Set down exactly the lines below, starting at the one that contains "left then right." and ending at the one that contains "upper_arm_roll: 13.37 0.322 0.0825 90", with both of those lines included and nothing else.

BEGIN INFORMATION

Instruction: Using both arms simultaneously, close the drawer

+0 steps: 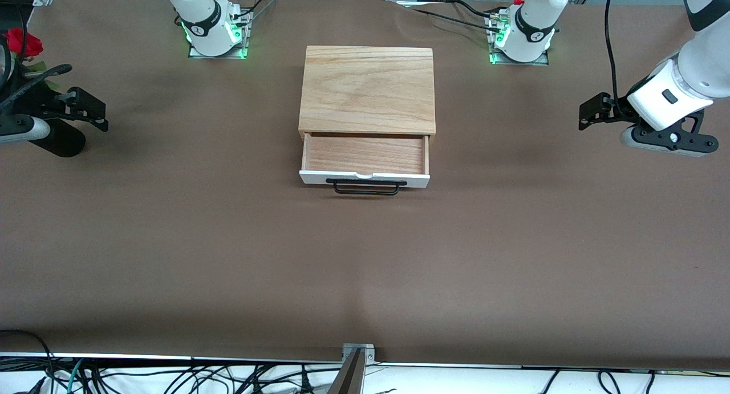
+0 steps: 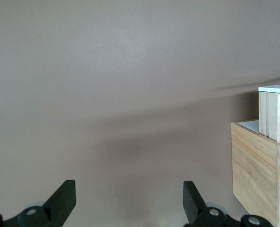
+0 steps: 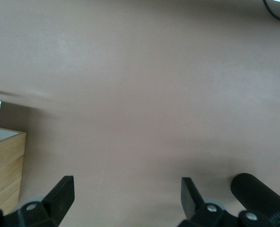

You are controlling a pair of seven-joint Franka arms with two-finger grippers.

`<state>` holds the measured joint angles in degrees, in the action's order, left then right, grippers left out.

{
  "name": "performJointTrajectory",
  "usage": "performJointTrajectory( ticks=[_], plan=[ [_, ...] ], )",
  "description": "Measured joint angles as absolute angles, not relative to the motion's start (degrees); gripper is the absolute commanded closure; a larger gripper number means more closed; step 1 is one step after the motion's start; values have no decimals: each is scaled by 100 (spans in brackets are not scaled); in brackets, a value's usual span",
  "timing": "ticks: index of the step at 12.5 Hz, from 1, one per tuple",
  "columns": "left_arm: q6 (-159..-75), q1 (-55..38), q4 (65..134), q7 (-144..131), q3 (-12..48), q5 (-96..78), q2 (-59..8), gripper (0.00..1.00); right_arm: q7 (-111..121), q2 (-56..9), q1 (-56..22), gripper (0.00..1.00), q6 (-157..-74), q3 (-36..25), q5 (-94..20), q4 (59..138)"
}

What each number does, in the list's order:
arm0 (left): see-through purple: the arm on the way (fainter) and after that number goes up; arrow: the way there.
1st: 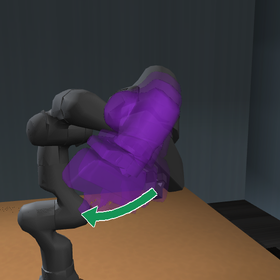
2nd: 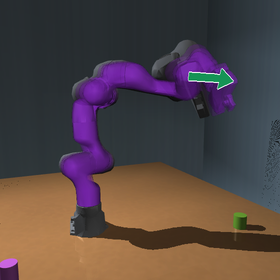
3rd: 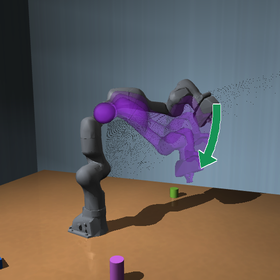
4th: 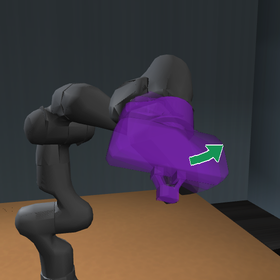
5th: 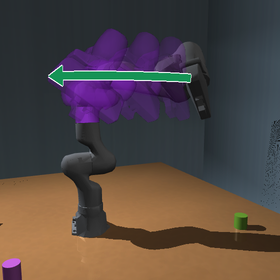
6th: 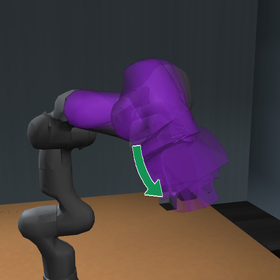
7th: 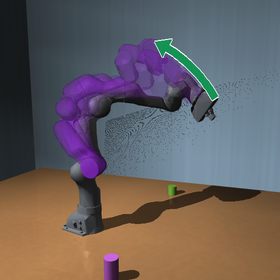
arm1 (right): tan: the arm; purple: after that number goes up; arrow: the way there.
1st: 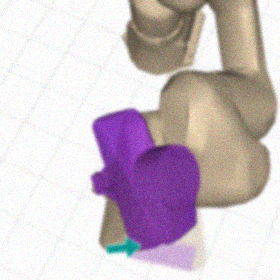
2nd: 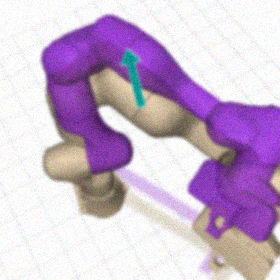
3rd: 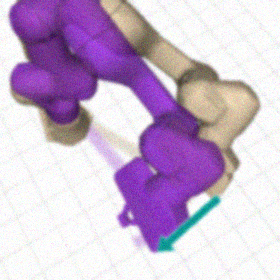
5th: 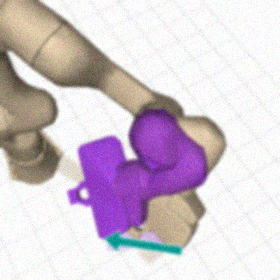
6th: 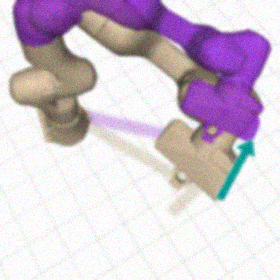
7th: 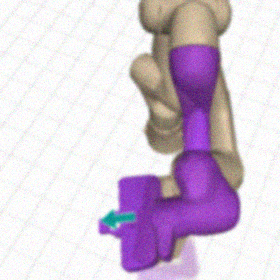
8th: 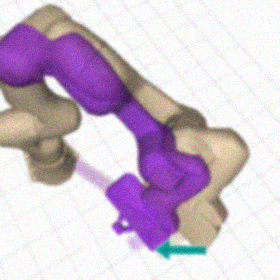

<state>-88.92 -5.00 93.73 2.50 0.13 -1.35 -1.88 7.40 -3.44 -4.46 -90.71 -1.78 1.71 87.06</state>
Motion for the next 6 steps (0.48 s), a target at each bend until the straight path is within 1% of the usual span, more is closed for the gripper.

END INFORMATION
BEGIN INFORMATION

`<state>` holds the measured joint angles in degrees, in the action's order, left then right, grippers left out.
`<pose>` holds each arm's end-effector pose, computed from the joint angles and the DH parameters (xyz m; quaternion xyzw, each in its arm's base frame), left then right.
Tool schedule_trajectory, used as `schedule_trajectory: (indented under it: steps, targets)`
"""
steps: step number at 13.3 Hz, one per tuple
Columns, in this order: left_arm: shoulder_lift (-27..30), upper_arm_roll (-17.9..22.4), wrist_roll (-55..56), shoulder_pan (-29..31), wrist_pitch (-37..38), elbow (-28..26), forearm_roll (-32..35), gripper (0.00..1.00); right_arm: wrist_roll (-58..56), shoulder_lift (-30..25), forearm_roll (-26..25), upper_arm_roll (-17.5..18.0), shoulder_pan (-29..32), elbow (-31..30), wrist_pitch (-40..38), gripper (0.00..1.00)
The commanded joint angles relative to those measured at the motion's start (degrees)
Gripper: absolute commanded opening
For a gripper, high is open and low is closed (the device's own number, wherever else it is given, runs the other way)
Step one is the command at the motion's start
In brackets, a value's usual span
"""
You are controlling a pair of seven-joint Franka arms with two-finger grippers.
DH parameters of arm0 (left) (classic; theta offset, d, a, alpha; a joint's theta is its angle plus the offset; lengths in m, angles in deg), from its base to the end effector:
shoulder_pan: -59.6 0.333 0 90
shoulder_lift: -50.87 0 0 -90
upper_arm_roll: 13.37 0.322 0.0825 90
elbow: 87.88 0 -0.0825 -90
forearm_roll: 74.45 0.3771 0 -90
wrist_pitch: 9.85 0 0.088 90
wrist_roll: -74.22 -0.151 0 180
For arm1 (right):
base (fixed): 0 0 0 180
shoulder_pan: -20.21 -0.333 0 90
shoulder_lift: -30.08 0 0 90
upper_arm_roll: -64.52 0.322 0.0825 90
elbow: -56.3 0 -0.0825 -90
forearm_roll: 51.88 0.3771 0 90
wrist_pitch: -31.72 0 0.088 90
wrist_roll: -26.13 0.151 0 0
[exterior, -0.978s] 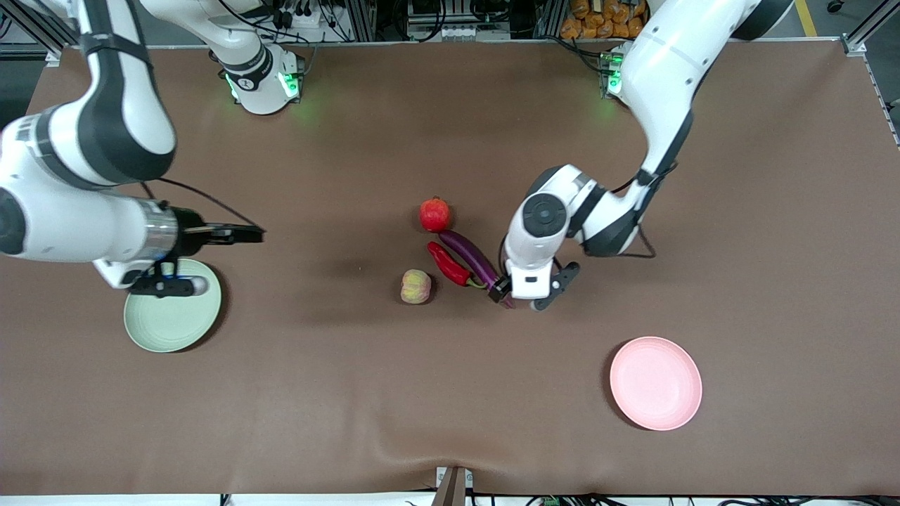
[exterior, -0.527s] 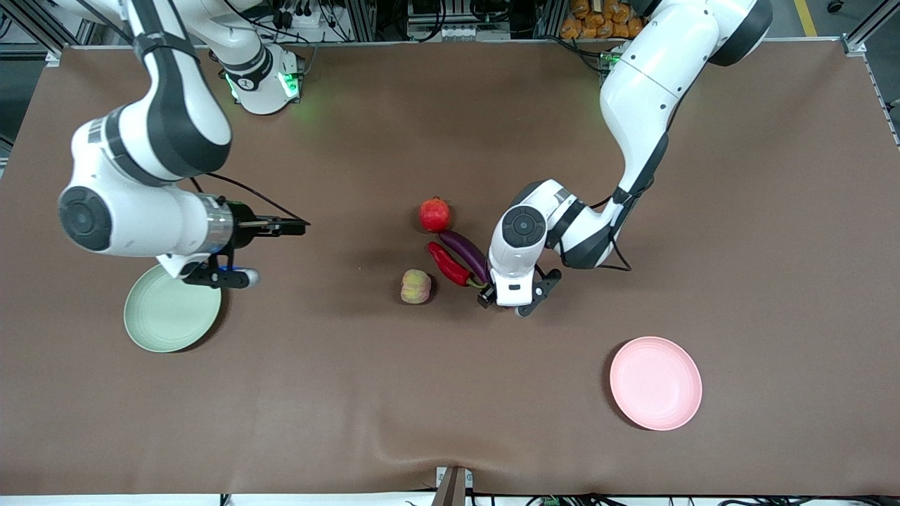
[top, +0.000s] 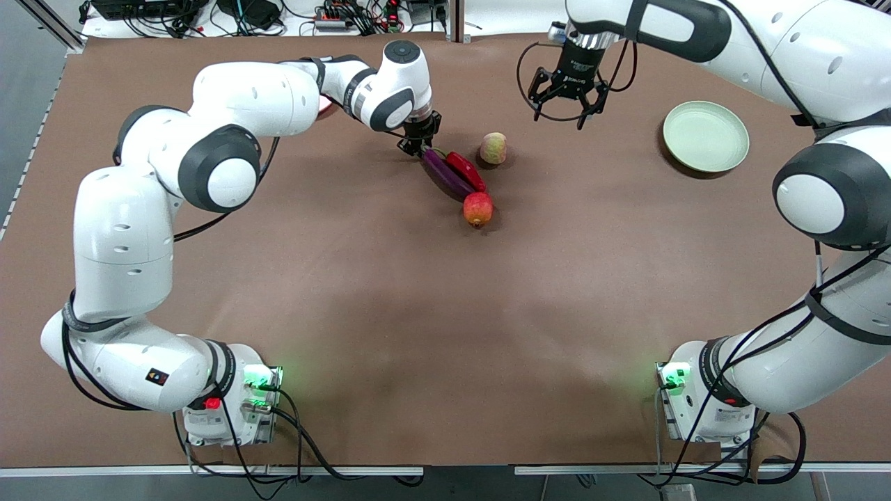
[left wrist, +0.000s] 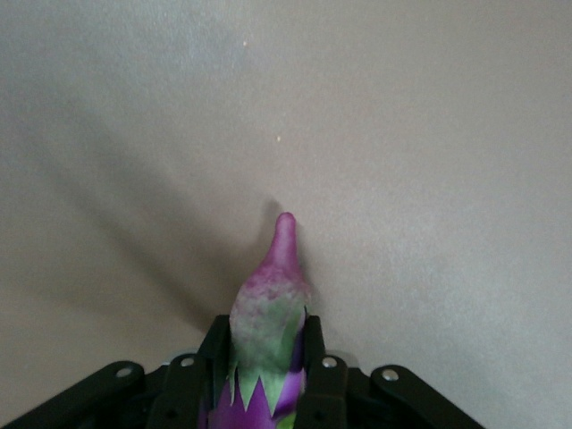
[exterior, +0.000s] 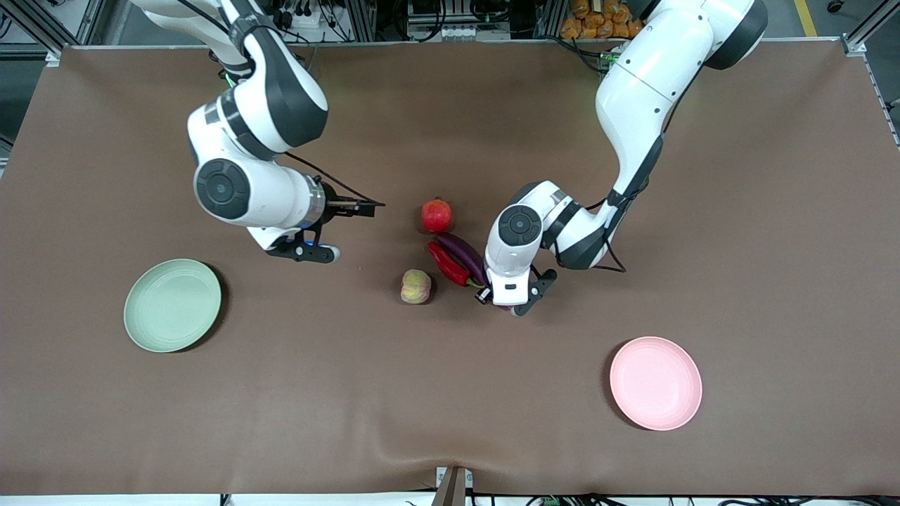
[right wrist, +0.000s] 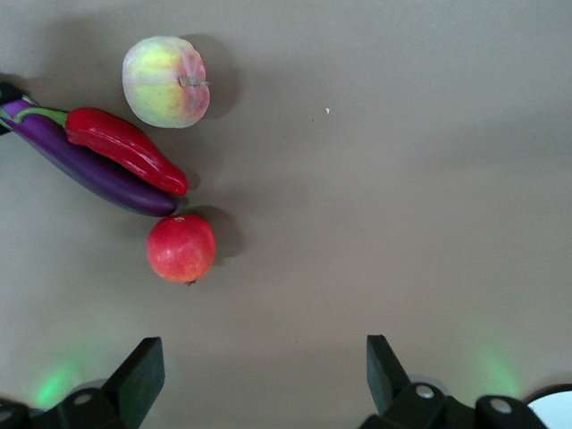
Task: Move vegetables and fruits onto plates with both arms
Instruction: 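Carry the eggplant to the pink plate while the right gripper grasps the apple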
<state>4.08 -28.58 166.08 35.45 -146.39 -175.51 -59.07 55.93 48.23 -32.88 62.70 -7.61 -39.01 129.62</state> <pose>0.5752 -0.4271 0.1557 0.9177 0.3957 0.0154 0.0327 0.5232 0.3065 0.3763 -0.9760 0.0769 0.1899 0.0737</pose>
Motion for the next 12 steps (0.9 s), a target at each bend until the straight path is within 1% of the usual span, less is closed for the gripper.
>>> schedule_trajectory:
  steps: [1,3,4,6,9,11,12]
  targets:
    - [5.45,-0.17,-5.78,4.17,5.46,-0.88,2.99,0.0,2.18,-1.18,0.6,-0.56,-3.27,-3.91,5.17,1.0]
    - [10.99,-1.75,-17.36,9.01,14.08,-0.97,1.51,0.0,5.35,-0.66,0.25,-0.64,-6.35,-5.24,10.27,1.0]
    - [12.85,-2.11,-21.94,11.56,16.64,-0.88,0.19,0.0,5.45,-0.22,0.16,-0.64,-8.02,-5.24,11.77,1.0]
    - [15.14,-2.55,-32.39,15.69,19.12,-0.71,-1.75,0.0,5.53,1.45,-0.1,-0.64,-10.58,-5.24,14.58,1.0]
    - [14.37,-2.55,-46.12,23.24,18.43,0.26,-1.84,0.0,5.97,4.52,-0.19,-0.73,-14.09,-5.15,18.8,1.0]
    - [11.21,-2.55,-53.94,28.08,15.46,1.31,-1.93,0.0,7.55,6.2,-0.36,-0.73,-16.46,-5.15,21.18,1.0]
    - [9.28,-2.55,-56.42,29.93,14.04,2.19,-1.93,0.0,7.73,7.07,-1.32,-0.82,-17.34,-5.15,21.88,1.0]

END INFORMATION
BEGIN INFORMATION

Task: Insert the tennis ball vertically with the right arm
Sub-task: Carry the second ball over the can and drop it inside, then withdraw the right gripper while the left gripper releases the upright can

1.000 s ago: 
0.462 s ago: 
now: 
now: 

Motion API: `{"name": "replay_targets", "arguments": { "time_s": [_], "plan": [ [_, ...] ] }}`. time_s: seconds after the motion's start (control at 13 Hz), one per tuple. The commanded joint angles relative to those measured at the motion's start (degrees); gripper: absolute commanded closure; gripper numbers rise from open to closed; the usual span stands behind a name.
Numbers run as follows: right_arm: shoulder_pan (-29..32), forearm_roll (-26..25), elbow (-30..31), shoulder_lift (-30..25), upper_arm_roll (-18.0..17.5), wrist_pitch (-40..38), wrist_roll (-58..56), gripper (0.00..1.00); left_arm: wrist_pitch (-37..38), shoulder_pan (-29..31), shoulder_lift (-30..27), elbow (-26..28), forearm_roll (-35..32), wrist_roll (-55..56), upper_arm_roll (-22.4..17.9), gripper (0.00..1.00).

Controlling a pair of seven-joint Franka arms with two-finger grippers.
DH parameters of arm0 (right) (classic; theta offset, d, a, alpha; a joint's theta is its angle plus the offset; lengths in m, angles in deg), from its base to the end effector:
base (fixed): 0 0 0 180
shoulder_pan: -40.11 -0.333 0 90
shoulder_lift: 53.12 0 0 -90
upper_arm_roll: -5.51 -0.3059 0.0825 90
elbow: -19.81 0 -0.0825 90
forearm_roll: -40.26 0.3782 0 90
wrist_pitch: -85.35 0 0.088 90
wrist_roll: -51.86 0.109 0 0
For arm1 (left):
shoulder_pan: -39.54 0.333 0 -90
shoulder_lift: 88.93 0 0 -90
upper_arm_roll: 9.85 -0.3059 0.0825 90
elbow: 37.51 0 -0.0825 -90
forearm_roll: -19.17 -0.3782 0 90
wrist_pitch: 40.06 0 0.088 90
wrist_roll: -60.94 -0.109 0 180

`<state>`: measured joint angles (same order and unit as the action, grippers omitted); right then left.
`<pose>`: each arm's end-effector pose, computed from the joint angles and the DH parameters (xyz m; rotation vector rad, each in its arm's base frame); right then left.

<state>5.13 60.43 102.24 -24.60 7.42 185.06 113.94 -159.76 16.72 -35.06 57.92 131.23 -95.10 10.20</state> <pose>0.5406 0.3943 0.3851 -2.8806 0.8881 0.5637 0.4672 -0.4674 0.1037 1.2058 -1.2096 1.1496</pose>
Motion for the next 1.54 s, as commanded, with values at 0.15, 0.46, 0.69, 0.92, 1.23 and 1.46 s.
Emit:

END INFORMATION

### [REPLY TO THE TASK]
`<pose>` holds each arm's end-effector pose, computed from the joint angles and the DH parameters (xyz m; quaternion xyzw, each in its arm's base frame), left then right.
Tool schedule_trajectory, used as `schedule_trajectory: (indented under it: steps, targets)`
"""
steps: step number at 13.3 Hz, one per tuple
Columns, in this order: left_arm: shoulder_lift (-27..30), upper_arm_roll (-17.9..22.4), wrist_roll (-55..56), shoulder_pan (-29..31), wrist_pitch (-37..38), elbow (-28..26), forearm_roll (-32..35), gripper (0.00..1.00); right_arm: wrist_roll (-58..56), shoulder_lift (-30..25), forearm_roll (-26..25), upper_arm_roll (-17.5..18.0), shoulder_pan (-29..32), elbow (-31..30), wrist_pitch (-40..38), gripper (0.00..1.00)
The commanded joint angles relative to those measured at the motion's start (degrees)
Gripper: absolute commanded opening
For a gripper, high is open and low is closed (the device's own number, wherever else it is given, runs the other way)
Step one is the command at the motion's start
In brackets, a value's usual span
"""
You are controlling a pair of seven-joint Franka arms with two-finger grippers.
DH parameters of arm0 (left) (classic; theta offset, d, a, alpha; a joint's theta is its angle plus the offset; lengths in m, angles in deg), from its base to the end effector:
shoulder_pan: -59.6 0.333 0 90
shoulder_lift: -50.87 0 0 -90
upper_arm_roll: 13.37 0.322 0.0825 90

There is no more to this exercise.